WHAT TO PRODUCE: Scan each line of the records for the word "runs" and extract the ones that have it.

SUPPLIED DATA:

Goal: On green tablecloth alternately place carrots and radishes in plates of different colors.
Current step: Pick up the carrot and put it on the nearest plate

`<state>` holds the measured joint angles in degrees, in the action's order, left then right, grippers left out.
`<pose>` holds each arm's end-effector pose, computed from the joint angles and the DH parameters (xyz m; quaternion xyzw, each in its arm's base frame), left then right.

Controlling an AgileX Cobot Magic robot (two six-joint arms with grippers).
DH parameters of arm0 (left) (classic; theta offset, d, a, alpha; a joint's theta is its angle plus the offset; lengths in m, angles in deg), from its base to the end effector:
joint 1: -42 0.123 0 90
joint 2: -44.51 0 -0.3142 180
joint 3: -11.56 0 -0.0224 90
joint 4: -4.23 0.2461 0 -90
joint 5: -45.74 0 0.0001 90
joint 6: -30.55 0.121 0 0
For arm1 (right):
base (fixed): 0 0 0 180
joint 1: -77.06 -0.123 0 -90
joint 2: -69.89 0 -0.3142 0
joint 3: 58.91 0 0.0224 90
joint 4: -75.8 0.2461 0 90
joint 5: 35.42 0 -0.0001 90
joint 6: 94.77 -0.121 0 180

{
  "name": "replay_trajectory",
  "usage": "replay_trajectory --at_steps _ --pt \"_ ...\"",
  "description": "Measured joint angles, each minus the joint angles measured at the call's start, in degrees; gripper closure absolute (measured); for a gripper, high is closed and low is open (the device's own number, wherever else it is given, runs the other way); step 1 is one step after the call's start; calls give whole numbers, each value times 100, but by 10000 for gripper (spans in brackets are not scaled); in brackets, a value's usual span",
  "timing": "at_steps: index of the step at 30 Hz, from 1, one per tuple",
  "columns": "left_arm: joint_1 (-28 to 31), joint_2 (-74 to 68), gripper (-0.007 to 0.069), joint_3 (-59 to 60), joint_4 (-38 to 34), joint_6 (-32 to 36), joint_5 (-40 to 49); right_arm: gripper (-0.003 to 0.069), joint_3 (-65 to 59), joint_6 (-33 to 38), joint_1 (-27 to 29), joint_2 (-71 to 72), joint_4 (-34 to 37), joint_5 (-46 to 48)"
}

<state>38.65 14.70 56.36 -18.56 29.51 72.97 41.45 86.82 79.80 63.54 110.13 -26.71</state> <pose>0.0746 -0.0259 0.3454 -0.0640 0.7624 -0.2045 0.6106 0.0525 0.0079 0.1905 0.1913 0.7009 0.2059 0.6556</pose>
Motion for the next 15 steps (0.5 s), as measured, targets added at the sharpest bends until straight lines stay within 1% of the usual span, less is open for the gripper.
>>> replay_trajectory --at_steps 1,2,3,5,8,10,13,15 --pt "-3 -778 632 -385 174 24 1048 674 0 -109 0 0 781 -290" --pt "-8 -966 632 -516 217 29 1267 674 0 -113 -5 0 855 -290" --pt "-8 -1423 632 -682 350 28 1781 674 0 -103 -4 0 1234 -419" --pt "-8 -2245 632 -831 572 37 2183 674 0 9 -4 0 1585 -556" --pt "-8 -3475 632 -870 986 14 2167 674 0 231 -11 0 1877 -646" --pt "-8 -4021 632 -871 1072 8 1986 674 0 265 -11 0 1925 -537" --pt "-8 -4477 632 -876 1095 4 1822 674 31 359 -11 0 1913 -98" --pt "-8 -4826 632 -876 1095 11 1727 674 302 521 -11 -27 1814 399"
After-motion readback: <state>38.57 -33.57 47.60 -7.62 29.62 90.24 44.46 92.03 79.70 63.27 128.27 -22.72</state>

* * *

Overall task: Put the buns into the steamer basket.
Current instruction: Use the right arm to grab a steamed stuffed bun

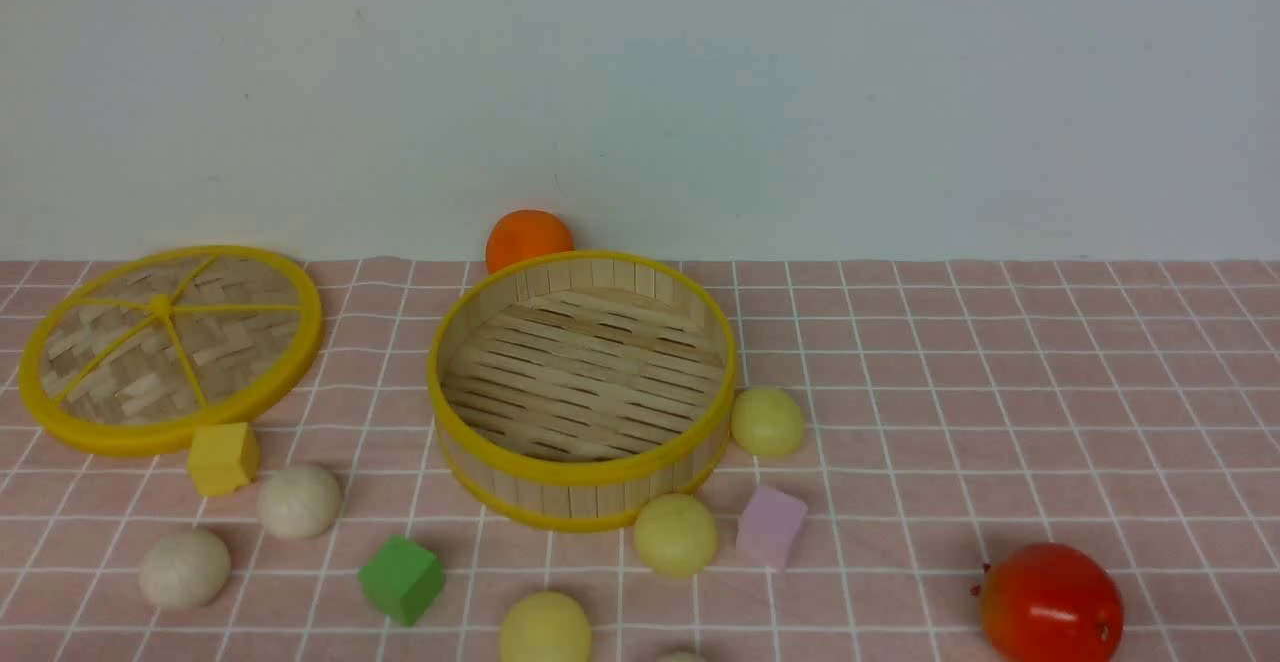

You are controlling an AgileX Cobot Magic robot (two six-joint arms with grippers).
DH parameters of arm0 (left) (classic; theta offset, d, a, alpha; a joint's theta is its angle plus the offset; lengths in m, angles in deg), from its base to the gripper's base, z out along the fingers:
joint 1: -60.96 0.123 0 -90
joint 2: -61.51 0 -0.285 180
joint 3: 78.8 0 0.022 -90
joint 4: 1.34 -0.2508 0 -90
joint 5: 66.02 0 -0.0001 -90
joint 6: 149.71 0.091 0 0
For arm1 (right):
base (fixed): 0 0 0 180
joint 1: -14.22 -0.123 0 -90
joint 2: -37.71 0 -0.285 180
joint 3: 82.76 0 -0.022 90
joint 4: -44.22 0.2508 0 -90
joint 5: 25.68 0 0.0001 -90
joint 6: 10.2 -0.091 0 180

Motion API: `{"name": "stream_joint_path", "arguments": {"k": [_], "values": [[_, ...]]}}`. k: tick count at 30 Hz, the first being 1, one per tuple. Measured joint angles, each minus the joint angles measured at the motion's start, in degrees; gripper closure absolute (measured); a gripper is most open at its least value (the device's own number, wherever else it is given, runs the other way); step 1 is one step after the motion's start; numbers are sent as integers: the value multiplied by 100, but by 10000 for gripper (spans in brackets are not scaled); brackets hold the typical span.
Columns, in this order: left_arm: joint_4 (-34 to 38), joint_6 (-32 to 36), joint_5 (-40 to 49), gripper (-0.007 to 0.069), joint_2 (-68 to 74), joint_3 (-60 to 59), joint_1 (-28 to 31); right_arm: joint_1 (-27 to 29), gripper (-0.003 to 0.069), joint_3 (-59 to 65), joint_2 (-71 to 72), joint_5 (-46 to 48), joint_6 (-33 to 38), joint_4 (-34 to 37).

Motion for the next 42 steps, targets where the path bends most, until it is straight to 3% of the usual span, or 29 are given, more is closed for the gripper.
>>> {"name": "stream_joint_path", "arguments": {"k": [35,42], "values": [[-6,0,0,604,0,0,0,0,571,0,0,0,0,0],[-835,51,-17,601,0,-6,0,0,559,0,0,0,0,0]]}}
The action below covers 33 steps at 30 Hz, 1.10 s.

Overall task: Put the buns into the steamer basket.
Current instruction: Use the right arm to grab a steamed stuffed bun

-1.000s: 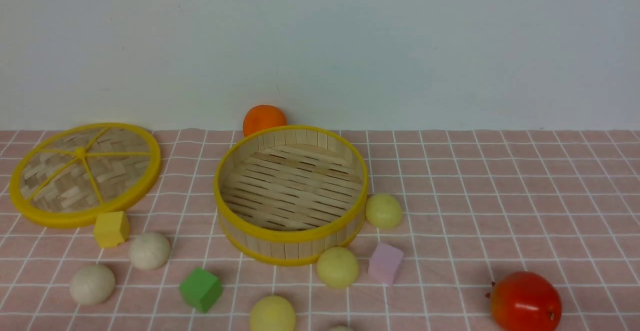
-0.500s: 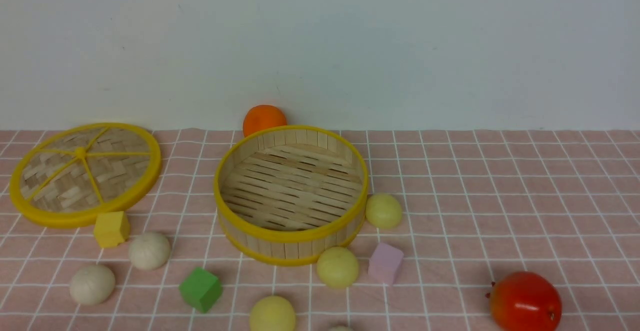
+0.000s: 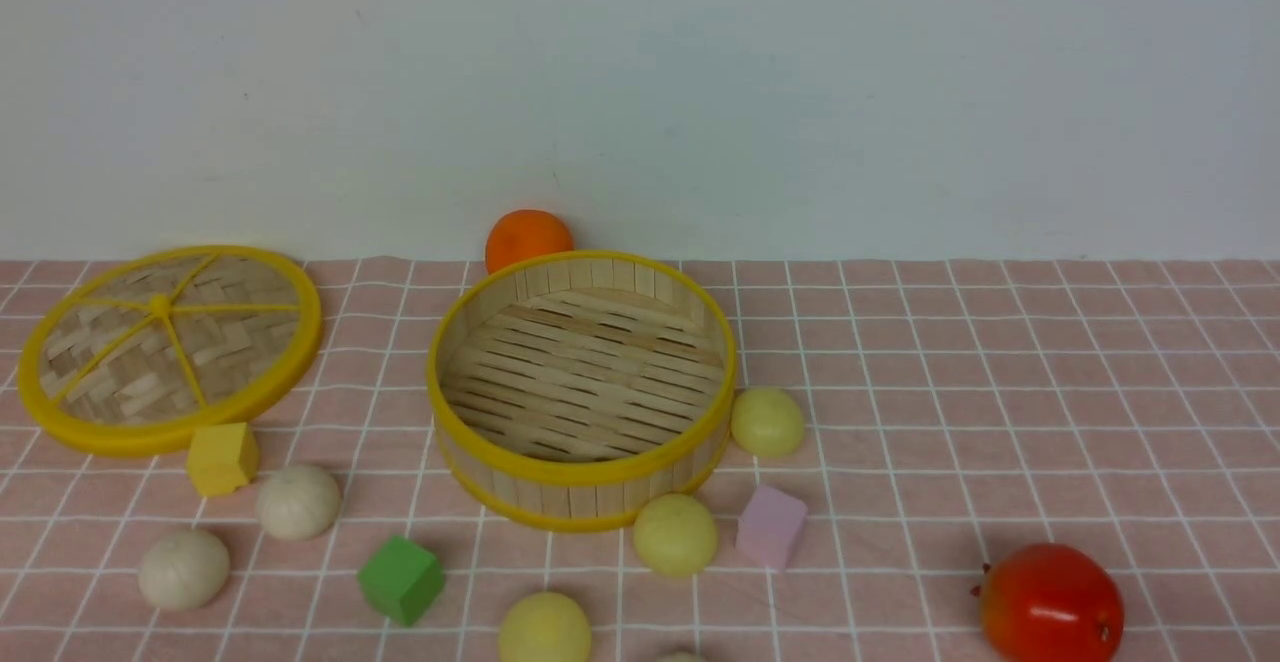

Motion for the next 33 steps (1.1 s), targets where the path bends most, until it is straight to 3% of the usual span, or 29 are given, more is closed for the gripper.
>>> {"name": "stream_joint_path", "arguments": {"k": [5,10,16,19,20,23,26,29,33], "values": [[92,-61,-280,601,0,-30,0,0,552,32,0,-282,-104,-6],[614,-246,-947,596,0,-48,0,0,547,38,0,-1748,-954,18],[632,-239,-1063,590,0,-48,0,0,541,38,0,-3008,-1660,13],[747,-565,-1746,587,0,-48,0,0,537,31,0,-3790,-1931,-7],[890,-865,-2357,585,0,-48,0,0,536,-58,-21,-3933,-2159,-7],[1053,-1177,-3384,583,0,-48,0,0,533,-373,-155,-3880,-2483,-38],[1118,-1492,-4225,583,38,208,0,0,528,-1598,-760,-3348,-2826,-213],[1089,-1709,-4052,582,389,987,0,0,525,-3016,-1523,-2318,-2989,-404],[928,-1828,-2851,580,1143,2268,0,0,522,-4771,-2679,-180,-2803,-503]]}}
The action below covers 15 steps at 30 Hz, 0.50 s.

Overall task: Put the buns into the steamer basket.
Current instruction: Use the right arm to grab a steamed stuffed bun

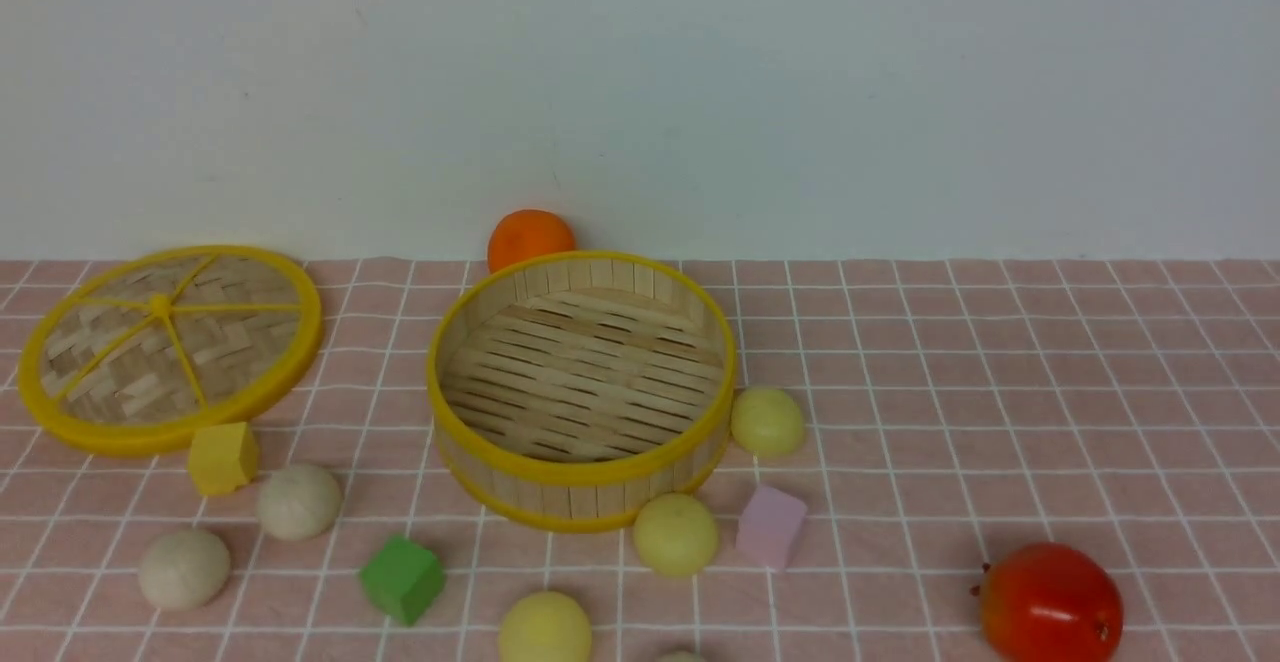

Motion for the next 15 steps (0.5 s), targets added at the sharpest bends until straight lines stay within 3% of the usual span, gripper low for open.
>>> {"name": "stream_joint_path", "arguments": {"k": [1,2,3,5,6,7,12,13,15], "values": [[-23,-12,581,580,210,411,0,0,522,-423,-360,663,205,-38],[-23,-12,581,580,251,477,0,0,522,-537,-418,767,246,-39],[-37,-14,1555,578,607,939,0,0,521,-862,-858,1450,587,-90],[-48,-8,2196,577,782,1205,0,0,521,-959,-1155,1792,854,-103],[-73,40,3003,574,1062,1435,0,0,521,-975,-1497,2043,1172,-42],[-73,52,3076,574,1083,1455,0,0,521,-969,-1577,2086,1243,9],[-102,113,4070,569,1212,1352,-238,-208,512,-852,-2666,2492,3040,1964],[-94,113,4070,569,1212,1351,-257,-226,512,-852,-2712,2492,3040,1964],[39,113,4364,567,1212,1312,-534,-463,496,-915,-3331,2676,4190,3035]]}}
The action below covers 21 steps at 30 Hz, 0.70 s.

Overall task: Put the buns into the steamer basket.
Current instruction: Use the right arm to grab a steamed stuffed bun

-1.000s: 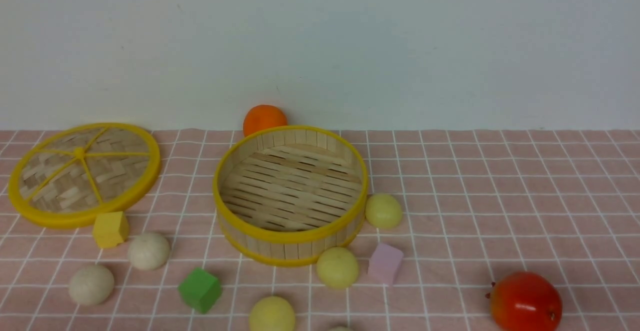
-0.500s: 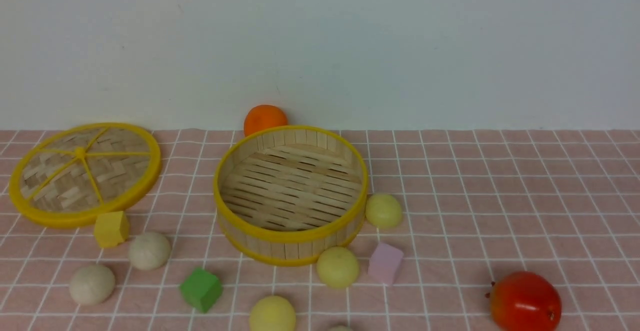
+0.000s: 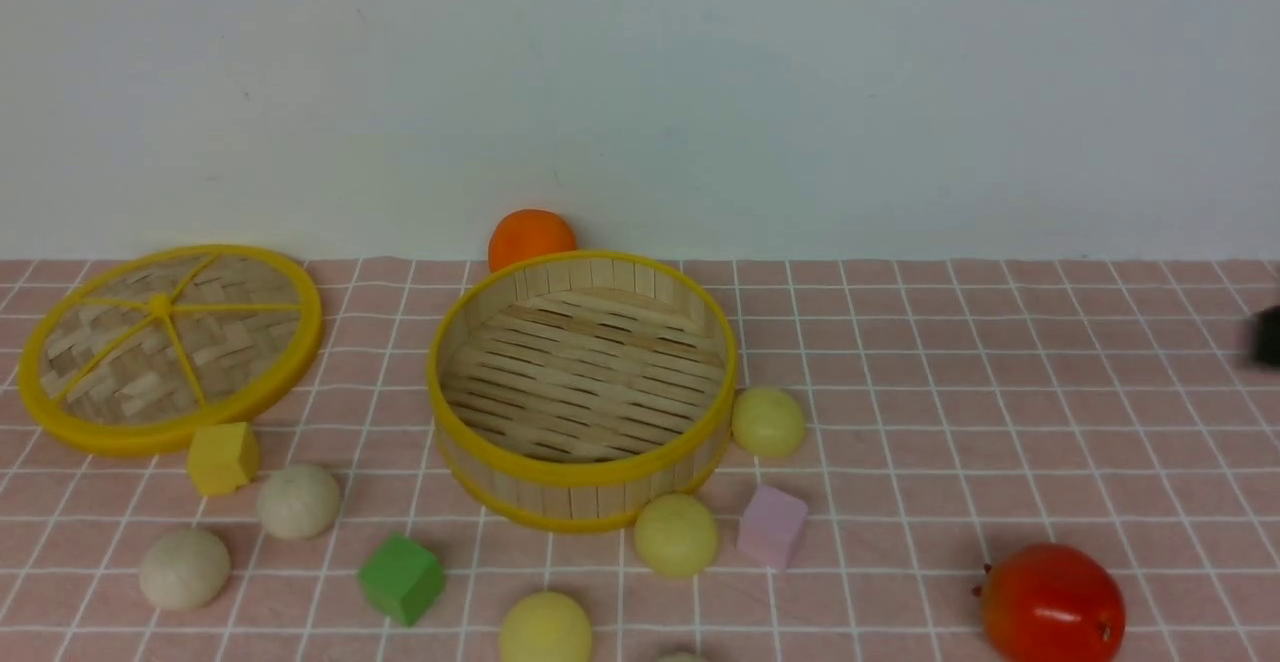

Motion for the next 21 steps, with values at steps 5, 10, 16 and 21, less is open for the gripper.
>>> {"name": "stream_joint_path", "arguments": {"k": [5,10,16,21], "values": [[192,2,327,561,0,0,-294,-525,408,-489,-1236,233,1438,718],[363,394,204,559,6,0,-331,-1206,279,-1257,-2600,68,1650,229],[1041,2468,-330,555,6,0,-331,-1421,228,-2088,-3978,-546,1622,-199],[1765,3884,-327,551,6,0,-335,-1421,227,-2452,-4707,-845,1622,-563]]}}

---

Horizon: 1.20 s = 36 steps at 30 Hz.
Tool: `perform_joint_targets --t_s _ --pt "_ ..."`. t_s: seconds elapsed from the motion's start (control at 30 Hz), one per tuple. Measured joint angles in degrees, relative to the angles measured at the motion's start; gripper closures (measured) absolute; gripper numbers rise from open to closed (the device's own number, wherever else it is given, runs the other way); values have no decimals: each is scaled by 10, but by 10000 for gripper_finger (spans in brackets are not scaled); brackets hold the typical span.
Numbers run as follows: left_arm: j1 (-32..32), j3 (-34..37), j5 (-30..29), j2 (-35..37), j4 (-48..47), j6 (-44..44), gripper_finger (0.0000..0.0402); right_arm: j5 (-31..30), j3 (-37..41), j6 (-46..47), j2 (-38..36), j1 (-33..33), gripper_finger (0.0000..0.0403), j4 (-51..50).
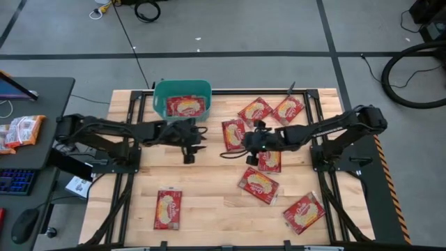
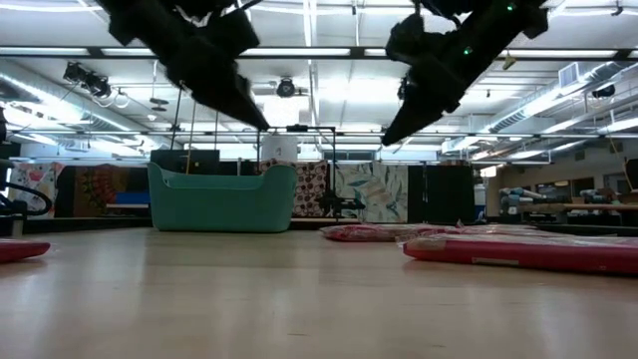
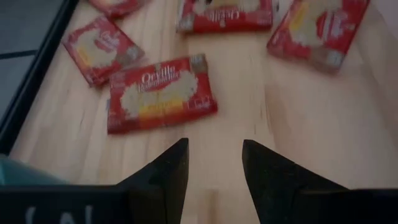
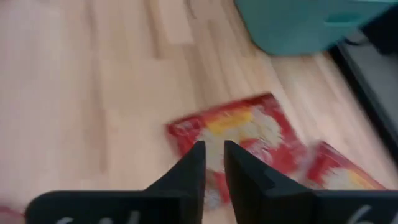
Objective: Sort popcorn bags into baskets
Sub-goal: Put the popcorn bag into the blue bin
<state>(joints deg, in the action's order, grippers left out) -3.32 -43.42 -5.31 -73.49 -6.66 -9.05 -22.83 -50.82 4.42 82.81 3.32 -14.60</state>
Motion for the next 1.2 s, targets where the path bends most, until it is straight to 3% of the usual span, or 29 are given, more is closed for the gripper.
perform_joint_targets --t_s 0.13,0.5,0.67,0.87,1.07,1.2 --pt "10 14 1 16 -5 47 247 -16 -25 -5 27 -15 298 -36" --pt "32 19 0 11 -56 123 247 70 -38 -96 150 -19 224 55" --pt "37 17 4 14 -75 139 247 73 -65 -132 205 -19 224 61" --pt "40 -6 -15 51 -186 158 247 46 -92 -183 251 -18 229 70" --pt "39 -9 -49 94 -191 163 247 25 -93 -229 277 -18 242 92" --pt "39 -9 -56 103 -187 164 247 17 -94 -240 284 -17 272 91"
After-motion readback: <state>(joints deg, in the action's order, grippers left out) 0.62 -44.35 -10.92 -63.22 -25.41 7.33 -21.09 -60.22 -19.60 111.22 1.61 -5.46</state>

TASK ANSWER:
  "description": "Measured joint angles, each minus the joint angles measured at the call's start, in degrees; gripper closure absolute (measured); for a gripper, high is closed and low is open (the device's own number, wherever else it is given, runs the other way); step 1 is one step after the call's start; calls give whole numbers, each value times 100, but by 10000 for gripper (spans in brackets are not scaled); in brackets, a value's usual span",
Motion API: `{"name": "stream_joint_path", "arguments": {"k": [_], "values": [[_, ...]]}}`. k: tick count at 30 Hz, the first being 1, one per tuple. Measured joint angles, each minus the joint angles measured at the motion's start, in degrees; gripper closure absolute (measured); a gripper is most open at its least value (the device's own number, wherever else it is given, runs the other way); step 1 is one step after the motion's start; numbers are sent as integers: the value multiplied by 100, but by 10000 for gripper (spans in brackets are not scaled); brackets hold the typical span.
Tool: `perform_joint_targets --t_s _ --pt "_ ..."`. t_s: seconds elapsed from the motion's start (control at 30 Hz), one per tuple. Measured joint angles in degrees, relative to the angles measured at the motion's start; gripper closures (measured) absolute; gripper numbers rise from open to closed (the device's own number, wherever else it is given, runs the other way); values have no decimals: each is scaled by 10, but by 10000 for gripper_finger (spans in brackets are not scaled); brackets hold the typical span.

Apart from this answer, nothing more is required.